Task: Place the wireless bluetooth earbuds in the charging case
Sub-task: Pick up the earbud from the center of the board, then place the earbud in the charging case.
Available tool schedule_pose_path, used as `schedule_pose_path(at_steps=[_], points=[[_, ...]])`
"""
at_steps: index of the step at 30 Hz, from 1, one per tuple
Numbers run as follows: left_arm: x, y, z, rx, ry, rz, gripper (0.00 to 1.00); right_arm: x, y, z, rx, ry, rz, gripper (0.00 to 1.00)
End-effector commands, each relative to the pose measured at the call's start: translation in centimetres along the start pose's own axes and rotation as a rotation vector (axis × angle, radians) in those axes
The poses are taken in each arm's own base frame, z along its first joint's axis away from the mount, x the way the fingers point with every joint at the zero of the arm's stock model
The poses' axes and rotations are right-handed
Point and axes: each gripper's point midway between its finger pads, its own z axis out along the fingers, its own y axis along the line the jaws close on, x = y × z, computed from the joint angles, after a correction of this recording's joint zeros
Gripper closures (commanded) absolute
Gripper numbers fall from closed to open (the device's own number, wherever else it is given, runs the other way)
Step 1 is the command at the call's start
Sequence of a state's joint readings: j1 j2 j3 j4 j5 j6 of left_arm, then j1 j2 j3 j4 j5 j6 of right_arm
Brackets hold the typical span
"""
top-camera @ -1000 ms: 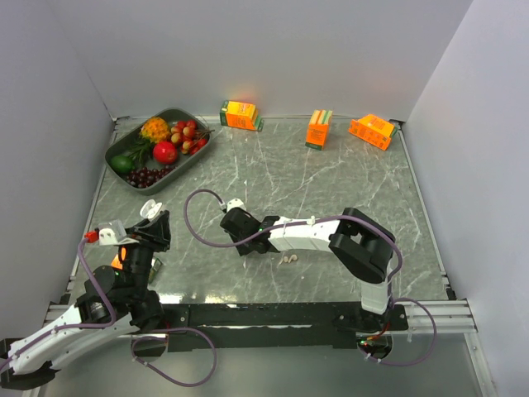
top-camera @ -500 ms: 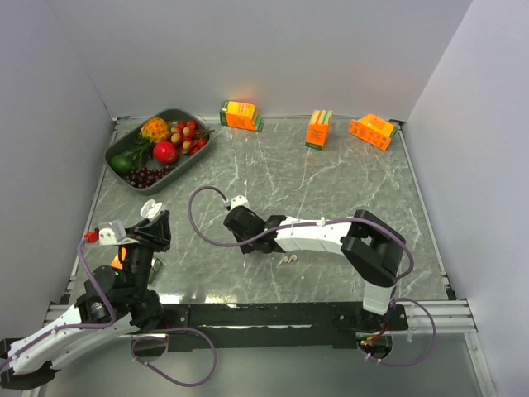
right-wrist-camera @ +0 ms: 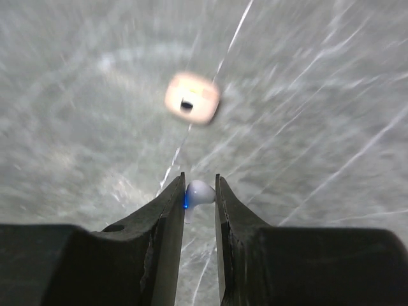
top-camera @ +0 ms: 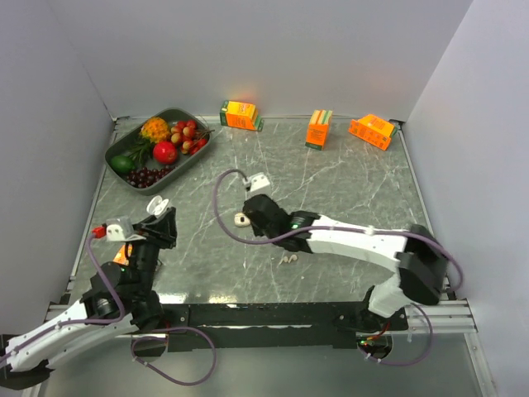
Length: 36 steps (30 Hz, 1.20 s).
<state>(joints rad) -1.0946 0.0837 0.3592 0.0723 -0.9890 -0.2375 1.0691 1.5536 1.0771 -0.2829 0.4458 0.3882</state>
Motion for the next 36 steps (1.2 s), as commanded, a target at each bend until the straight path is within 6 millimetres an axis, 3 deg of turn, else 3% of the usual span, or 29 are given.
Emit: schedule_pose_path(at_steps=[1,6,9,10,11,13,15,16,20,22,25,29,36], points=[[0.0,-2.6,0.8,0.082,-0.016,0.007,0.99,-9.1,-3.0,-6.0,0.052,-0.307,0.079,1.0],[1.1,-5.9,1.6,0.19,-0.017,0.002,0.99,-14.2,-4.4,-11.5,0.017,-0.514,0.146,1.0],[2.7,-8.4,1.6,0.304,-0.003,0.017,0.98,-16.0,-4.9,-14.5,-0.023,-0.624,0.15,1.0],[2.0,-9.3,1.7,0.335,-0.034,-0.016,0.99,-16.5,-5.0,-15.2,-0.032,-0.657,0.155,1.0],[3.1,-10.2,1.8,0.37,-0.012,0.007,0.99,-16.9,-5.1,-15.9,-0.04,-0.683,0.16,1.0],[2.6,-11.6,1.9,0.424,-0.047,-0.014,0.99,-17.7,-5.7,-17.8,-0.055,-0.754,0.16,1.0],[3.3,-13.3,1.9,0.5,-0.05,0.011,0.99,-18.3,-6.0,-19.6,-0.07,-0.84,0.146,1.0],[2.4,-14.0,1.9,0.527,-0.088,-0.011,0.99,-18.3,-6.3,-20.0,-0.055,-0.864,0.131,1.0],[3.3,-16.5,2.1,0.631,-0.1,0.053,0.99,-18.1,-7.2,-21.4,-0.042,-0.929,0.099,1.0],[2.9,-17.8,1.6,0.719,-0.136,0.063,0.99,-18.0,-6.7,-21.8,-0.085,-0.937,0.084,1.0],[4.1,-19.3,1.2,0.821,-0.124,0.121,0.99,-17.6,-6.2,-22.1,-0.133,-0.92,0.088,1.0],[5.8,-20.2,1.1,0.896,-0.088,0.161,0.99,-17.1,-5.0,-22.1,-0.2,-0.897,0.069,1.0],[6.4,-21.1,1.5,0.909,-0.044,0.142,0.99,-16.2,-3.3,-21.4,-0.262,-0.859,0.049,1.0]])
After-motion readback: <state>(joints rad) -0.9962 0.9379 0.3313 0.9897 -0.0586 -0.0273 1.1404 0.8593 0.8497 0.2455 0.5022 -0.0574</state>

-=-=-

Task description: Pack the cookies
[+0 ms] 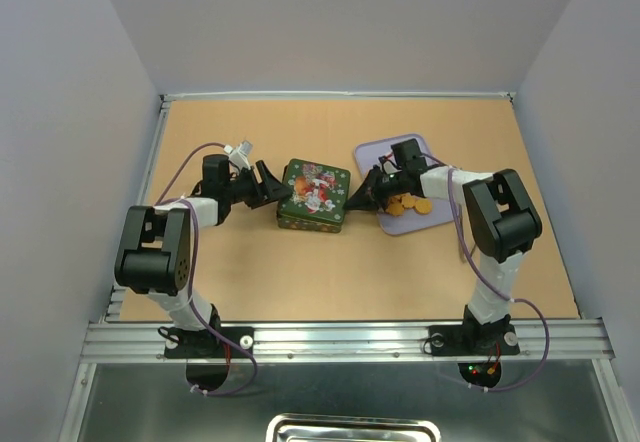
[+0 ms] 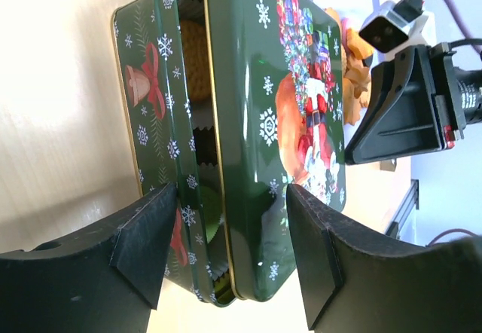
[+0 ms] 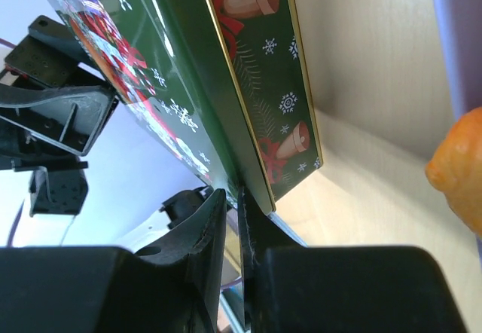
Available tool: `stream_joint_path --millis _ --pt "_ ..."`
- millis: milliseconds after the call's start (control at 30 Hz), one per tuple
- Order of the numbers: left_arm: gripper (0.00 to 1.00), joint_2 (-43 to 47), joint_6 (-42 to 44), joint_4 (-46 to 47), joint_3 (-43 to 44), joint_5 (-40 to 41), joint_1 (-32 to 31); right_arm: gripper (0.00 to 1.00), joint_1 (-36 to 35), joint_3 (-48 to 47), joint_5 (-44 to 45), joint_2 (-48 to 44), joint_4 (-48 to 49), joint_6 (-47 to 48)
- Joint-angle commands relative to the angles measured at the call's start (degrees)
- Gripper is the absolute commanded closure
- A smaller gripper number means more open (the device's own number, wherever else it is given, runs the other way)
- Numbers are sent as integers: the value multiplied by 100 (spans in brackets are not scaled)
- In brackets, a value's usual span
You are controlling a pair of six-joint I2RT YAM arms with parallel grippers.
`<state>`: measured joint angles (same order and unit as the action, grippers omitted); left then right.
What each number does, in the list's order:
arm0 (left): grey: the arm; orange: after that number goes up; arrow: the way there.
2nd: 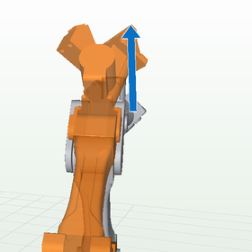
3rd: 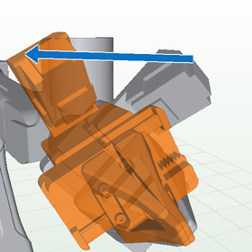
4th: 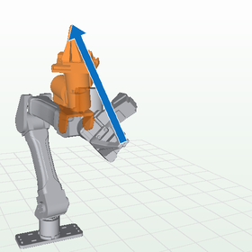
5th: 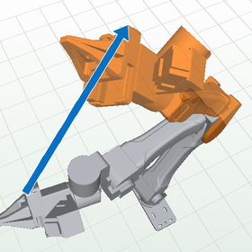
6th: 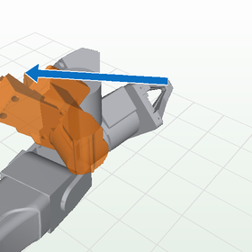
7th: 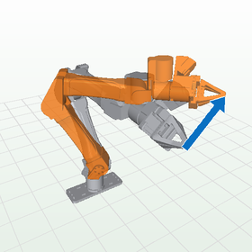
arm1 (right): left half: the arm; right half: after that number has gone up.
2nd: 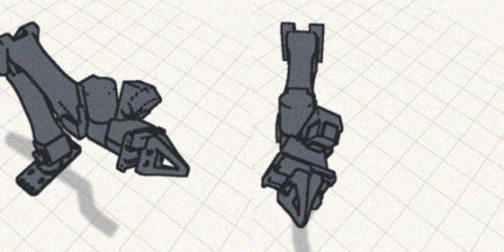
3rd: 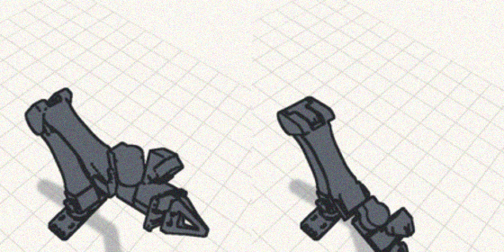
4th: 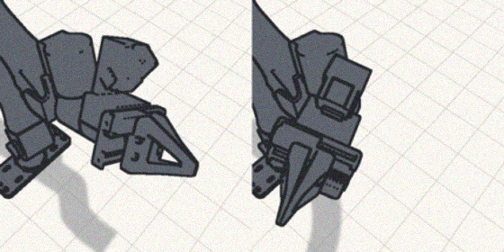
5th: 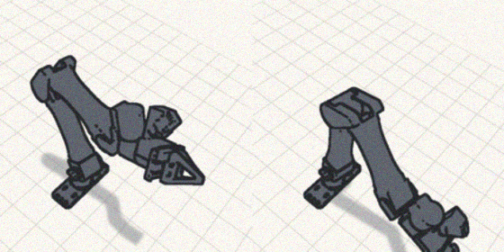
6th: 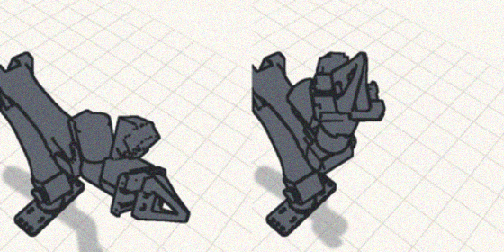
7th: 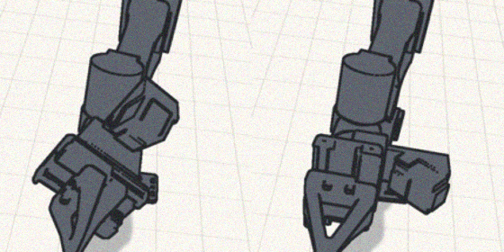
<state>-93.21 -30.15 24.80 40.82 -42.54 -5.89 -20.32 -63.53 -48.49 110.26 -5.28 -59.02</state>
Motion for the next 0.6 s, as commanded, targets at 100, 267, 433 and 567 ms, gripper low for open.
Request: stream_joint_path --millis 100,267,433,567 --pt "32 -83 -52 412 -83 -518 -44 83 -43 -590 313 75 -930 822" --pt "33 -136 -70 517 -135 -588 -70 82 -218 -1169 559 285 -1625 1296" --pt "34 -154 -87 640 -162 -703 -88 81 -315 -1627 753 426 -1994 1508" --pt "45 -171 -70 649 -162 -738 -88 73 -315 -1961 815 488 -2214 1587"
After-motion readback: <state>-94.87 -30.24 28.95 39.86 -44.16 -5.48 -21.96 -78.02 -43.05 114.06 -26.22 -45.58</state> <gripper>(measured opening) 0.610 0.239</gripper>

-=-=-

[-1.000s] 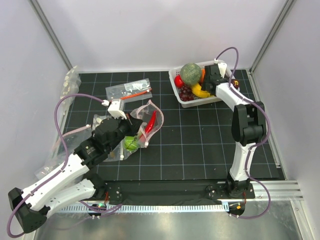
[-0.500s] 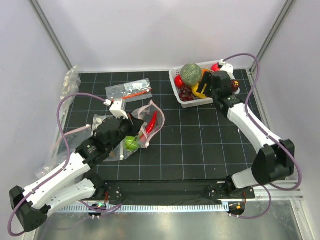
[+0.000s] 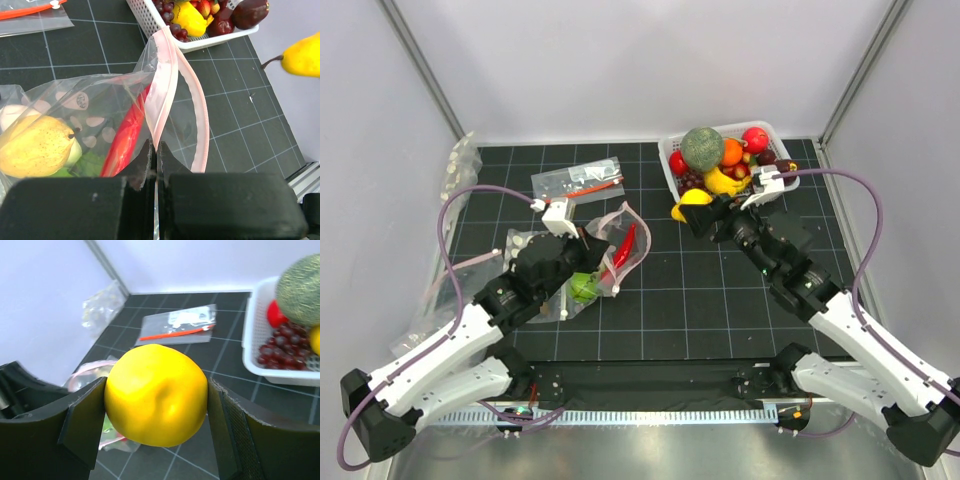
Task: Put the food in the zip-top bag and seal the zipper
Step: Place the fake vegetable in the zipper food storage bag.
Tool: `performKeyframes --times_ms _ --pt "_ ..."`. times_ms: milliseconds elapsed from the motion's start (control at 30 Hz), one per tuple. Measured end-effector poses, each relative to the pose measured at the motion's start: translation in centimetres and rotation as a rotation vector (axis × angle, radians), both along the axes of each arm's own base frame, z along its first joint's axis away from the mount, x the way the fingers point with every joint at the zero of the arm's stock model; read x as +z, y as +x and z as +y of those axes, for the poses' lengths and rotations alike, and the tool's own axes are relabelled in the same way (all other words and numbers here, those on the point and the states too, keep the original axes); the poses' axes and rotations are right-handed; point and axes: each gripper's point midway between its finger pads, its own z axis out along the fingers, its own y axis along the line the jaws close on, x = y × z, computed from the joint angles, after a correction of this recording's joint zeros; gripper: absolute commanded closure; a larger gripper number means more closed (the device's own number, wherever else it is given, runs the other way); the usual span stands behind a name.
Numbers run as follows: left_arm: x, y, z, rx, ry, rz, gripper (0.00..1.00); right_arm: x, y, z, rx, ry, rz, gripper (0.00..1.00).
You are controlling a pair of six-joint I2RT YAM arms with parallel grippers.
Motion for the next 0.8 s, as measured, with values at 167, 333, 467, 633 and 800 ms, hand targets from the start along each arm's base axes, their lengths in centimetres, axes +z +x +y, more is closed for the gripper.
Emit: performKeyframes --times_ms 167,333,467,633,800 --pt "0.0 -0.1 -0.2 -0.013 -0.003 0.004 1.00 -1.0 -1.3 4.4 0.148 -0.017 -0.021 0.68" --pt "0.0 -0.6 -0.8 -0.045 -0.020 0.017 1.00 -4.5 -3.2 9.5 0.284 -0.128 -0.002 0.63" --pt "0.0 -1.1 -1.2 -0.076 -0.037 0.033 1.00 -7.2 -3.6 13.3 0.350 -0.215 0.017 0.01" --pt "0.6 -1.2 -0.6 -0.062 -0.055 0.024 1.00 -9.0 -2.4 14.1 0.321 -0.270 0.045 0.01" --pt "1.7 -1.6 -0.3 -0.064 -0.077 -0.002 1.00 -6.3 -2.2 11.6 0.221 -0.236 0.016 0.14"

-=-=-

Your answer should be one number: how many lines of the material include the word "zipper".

2